Creating a scan task involves defining the target database type (e.g., MySQL), setting an execution schedule, and obtaining an access token. The token is then used in the request header along with Content-Type: application/json .

The request body follows this JSON structure:

{
  "audit_plan_sql_list": [
    {
      "audit_plan_sql_counter": "1",
      "audit_plan_sql_fingerprint": "select * from users where id = ?",
      "audit_plan_sql_last_receive_text": "select * from users where id = 1",
      "audit_plan_sql_last_receive_timestamp": "2022-08-23T19:30:46.00Z",
      "audit_plan_sql_schema": "db1"
    }
  ]
}

After sending the POST request (using tools such as Postman), the SQL appears in the task’s detail page, and the platform automatically audits it at the scheduled time, returning results.

To further automate the workflow, the author provides a Go‑based command‑line tool that reads SQL files or directories, builds the appropriate OpenAPI payload, and posts it to SQLE. The tool uses a YAML‑style configuration file (e.g., host, path, audit‑name, type, token) with command‑line arguments taking precedence.

Key code snippets include the HTTP request construction:

client := http.Client{}
req, err := http.NewRequest("POST", fmt.Sprintf("http://%s/v1/audit_plans/%s/sqls/%s", cmd.Host, cmd.AuditName, cmd.Type), body)
req.Header.Set("Content-Type", "application/json")
req.Header.Set("Authorization", cmd.Token)
res, err := client.Do(req)
// handle response and errors

The tool can be compiled and executed to upload multiple SQL statements in one click, supporting both full and incremental synchronization modes.
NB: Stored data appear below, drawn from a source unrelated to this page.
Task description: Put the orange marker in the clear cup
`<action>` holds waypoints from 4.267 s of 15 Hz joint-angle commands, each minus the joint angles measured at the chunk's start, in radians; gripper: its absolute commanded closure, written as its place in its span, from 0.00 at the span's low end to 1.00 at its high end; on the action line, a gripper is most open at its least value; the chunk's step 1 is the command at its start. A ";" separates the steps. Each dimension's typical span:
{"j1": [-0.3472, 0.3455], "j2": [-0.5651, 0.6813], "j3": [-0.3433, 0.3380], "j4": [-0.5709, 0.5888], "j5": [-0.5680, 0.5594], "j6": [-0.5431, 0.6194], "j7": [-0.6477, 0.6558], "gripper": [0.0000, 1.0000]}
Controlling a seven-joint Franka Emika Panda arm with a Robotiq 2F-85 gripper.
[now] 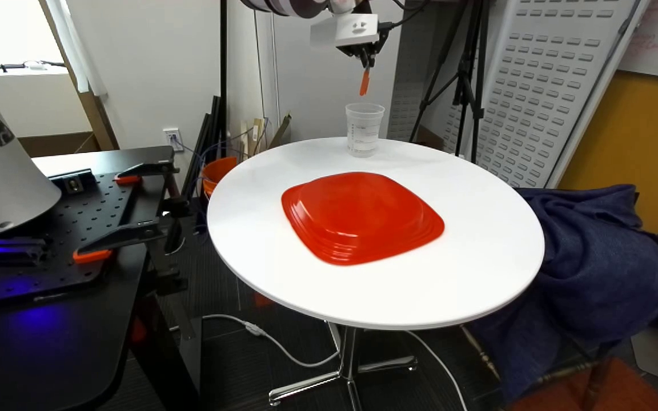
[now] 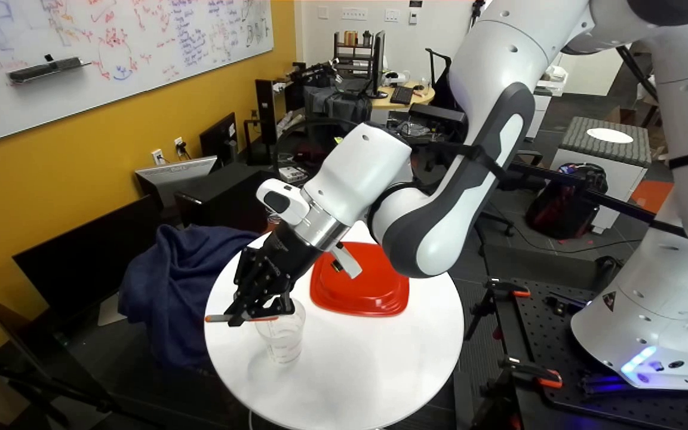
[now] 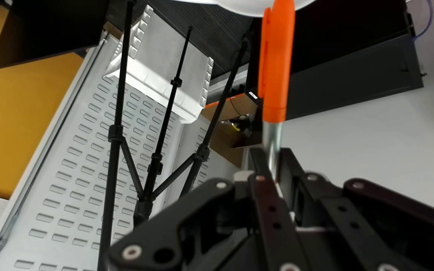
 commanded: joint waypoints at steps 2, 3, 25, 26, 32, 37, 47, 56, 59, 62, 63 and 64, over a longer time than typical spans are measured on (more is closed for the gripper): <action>-0.153 0.051 0.125 -0.035 -0.073 0.023 -0.033 0.97; -0.183 0.066 0.148 -0.040 -0.091 0.022 -0.035 0.97; -0.508 0.366 0.389 -0.061 -0.479 -0.086 -0.139 0.97; -0.519 0.380 0.399 -0.061 -0.486 -0.096 -0.151 0.97; -0.558 0.422 0.424 -0.057 -0.496 -0.118 -0.176 0.97; -0.573 0.444 0.440 -0.051 -0.492 -0.147 -0.182 0.97; -0.574 0.441 0.441 -0.053 -0.486 -0.148 -0.178 0.02; -0.574 0.349 0.434 -0.070 -0.452 -0.114 -0.095 0.00; -0.572 0.263 0.413 -0.078 -0.422 -0.090 -0.013 0.00; -0.584 0.170 0.404 -0.093 -0.400 -0.078 0.071 0.00; -0.583 0.128 0.396 -0.097 -0.389 -0.074 0.109 0.00; -0.586 0.095 0.391 -0.101 -0.380 -0.072 0.138 0.00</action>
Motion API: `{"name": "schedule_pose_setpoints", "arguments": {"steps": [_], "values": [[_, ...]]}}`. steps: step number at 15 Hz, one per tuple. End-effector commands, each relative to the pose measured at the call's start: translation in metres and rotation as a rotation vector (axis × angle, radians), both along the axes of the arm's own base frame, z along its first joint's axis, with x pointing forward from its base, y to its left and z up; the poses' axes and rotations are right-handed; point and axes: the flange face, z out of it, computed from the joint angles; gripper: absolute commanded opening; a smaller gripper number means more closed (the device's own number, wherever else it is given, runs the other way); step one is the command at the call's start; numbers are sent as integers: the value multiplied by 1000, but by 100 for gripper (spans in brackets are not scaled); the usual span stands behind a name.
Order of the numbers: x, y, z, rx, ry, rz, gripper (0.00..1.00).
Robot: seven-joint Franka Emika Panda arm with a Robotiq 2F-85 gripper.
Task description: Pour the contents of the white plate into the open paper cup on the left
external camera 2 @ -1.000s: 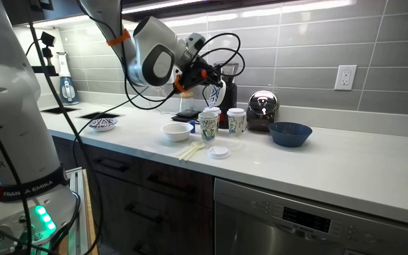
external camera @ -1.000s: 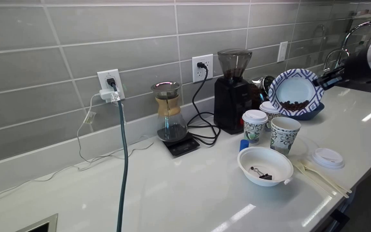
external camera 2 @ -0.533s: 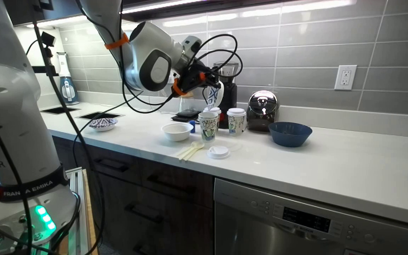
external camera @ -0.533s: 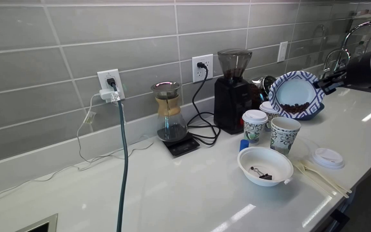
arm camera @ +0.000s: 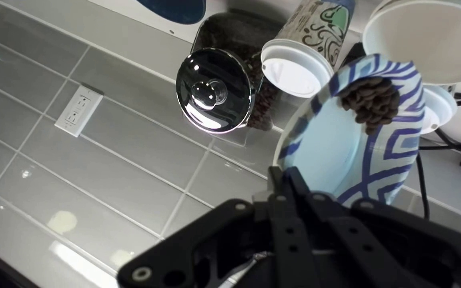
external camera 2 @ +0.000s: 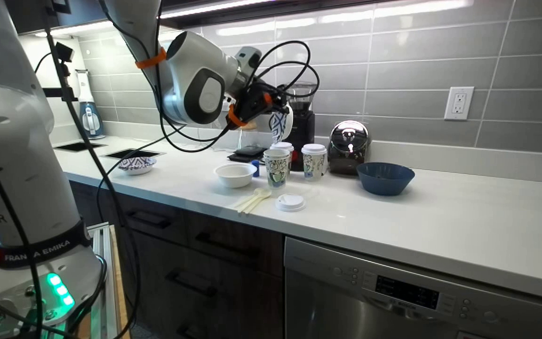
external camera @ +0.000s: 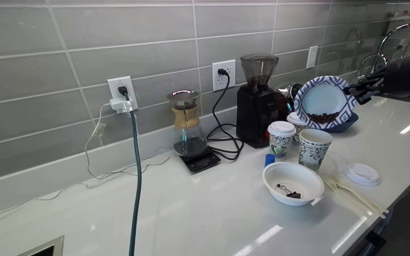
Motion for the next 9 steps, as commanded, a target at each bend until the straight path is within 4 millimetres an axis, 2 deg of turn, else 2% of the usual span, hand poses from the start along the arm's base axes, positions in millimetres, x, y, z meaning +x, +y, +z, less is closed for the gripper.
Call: {"name": "schedule_pose_setpoints", "arguments": {"steps": [1, 9], "values": [[-3, -5, -3, -32, -40, 26, 1], [0, -11, -19, -92, -33, 32, 1]]}}
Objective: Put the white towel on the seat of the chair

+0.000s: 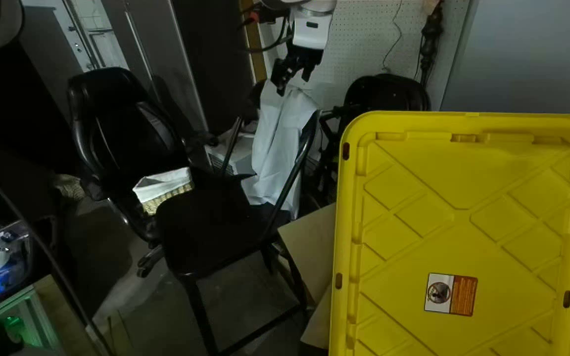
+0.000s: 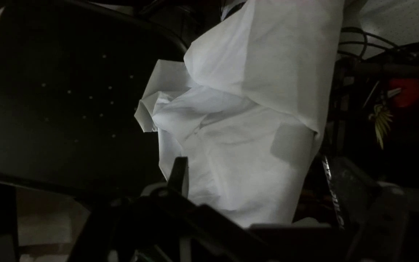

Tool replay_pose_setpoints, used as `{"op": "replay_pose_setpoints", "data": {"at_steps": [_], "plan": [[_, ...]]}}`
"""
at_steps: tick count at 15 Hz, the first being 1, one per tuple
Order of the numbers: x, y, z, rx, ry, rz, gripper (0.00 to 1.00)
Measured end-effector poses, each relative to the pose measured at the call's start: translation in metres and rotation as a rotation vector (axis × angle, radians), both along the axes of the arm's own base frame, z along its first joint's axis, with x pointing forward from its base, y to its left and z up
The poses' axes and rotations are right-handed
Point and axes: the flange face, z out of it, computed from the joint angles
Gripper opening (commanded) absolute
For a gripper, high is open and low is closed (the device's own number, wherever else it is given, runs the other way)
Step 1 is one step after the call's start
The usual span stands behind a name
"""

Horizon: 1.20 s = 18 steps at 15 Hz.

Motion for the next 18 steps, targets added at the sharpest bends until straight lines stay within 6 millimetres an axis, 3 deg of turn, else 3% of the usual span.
{"op": "replay_pose_setpoints", "data": {"at_steps": [11, 13, 14, 16, 17, 18], "plan": [[0.039, 0.004, -0.028, 0.103, -0.001, -0.065, 1.00], [0.044, 0.009, -0.031, 0.124, -0.007, -0.058, 0.87], [0.046, 0.011, -0.032, 0.134, -0.009, -0.053, 0.75], [0.050, 0.015, -0.034, 0.156, -0.006, -0.039, 0.76], [0.051, 0.017, -0.036, 0.167, -0.003, -0.031, 0.66], [0.051, 0.018, -0.037, 0.176, 0.002, -0.024, 0.65]]}}
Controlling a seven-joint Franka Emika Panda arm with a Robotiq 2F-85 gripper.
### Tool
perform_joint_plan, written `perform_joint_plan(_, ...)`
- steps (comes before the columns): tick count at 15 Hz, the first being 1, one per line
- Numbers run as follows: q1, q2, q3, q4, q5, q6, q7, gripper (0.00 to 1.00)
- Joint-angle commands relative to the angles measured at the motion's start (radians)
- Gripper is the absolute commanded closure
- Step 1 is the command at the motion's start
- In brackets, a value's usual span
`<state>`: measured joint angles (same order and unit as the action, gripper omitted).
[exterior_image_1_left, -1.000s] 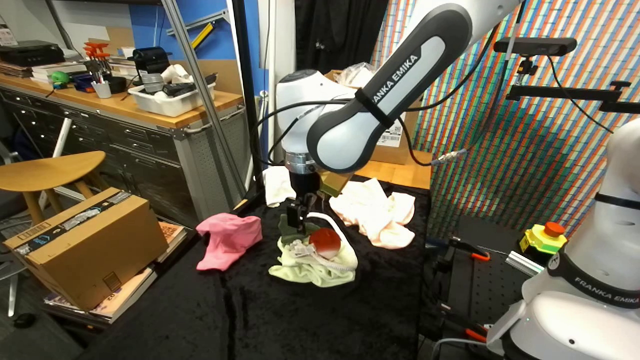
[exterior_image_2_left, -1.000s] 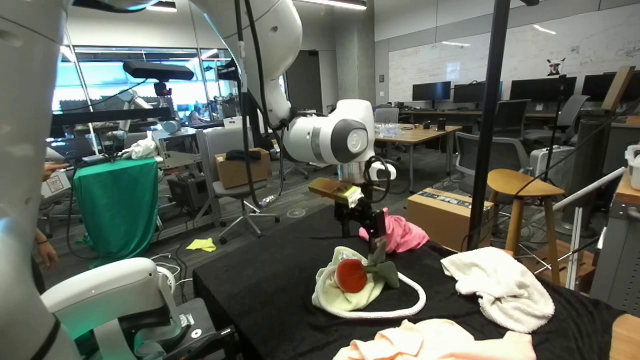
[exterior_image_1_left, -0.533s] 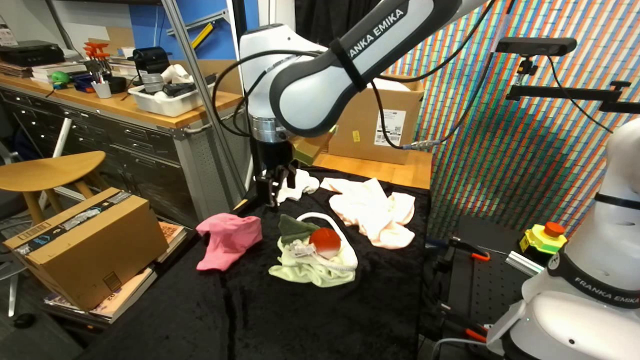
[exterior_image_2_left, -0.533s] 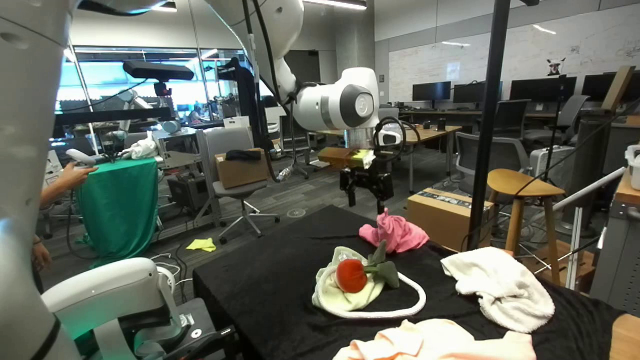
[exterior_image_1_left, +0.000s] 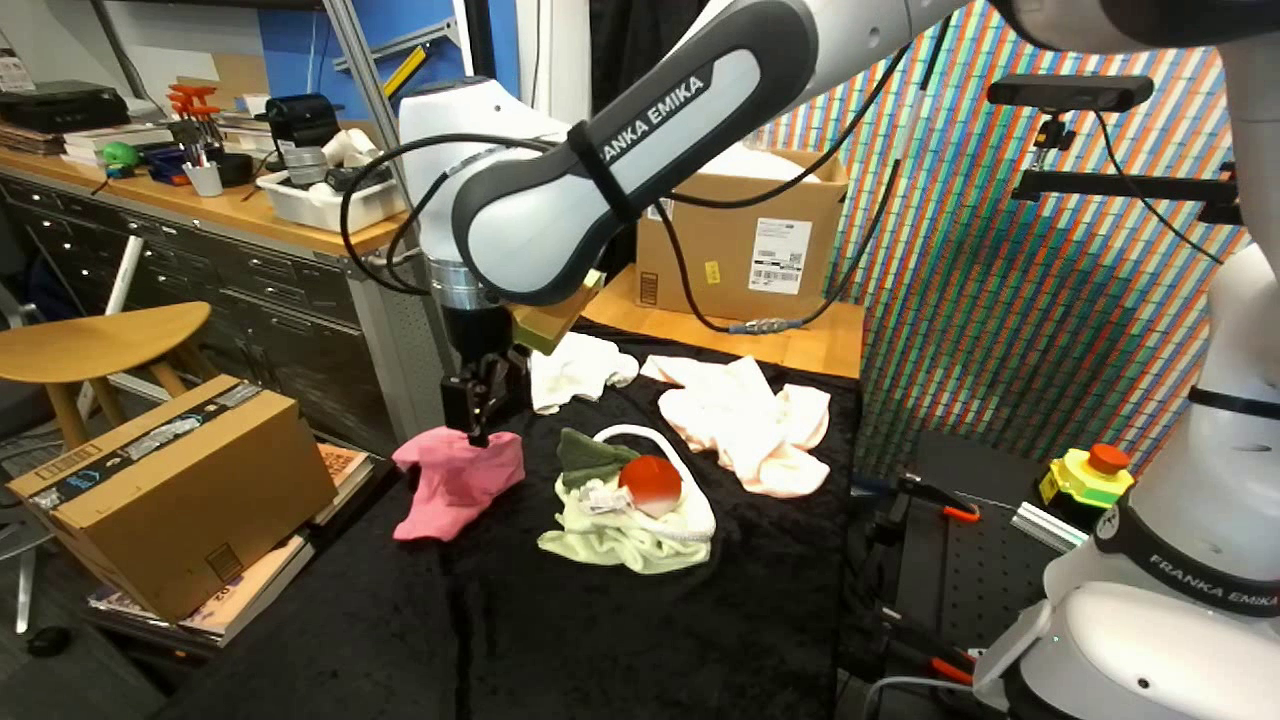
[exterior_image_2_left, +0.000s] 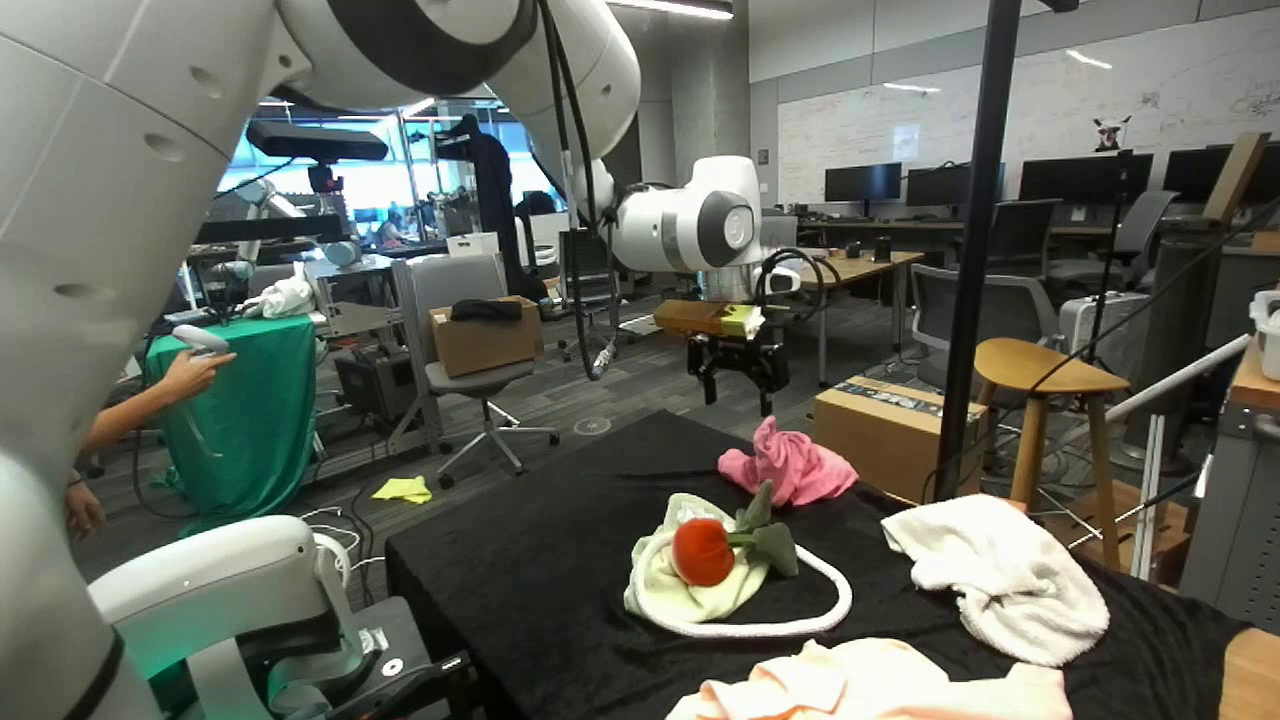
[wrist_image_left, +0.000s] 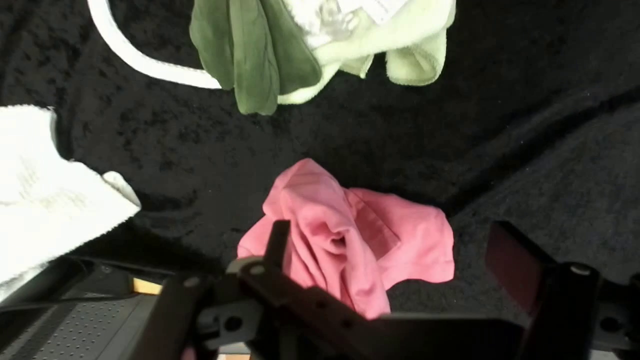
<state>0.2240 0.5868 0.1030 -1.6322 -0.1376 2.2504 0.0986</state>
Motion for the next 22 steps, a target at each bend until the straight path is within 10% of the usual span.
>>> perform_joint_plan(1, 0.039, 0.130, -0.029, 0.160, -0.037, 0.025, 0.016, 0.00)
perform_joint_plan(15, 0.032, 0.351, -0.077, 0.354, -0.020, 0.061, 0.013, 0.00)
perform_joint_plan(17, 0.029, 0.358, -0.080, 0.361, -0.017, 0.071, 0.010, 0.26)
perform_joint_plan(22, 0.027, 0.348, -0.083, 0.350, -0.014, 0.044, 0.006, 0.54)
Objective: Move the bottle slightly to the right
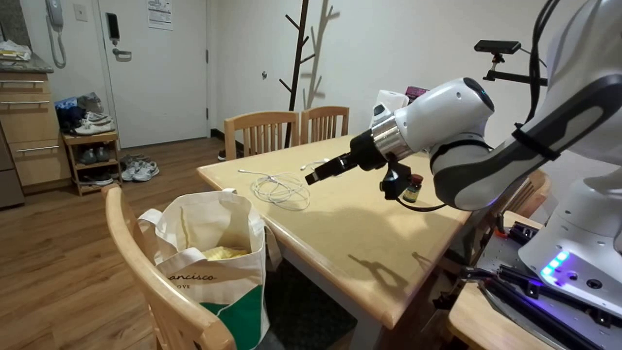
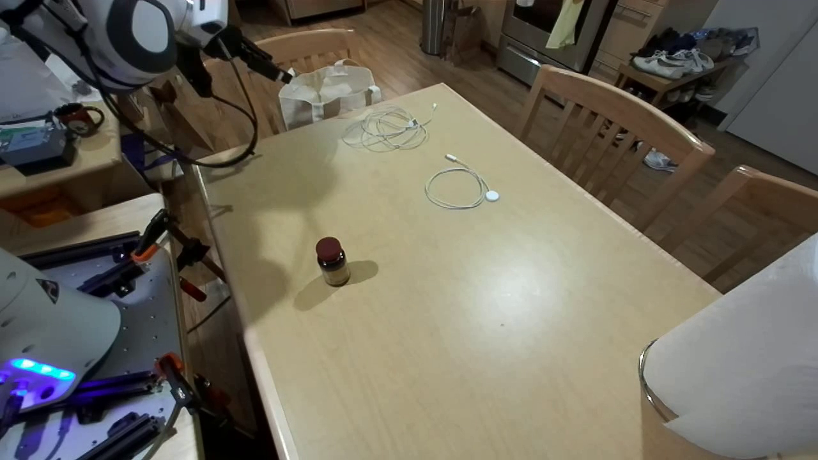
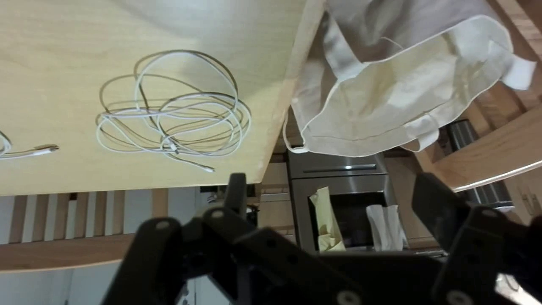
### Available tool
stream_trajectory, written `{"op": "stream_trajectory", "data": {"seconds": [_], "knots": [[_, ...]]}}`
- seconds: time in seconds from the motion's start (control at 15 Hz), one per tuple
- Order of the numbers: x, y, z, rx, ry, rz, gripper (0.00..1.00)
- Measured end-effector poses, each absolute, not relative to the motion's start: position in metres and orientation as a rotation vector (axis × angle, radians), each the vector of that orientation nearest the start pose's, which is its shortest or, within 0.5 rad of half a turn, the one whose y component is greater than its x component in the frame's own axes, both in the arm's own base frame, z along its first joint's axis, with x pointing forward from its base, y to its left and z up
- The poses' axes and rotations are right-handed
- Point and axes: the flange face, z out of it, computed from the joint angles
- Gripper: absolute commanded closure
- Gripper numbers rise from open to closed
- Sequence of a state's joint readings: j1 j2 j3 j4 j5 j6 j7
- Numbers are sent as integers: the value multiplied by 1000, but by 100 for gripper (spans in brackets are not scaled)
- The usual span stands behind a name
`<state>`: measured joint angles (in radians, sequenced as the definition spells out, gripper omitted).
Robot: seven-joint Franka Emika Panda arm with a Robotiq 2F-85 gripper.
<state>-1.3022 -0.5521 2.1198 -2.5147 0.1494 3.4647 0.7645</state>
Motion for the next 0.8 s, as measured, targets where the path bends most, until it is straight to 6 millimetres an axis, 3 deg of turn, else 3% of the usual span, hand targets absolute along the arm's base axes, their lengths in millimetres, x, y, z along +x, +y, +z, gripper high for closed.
{"op": "stream_trajectory", "data": {"seconds": [0.13,0.33,0.47,0.67,0.8], "knots": [[370,340,257,-2756,-219,-1032,0],[376,269,227,-2943,-163,-893,0],[379,233,212,-3081,-133,-801,0],[380,200,198,-3270,-122,-625,0],[380,192,197,-3320,-165,-554,0]]}}
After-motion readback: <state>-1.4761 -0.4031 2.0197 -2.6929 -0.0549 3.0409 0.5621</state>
Additional business scenarios such as TopSQL, slow‑log, and MyBatis scanning are also supported, with documentation links provided.

In summary, SQLE’s highly customizable intelligent scanning tasks enable automated SQL auditing in daily development and operations, and the accompanying Go utility demonstrates how to integrate this capability into CI/CD pipelines.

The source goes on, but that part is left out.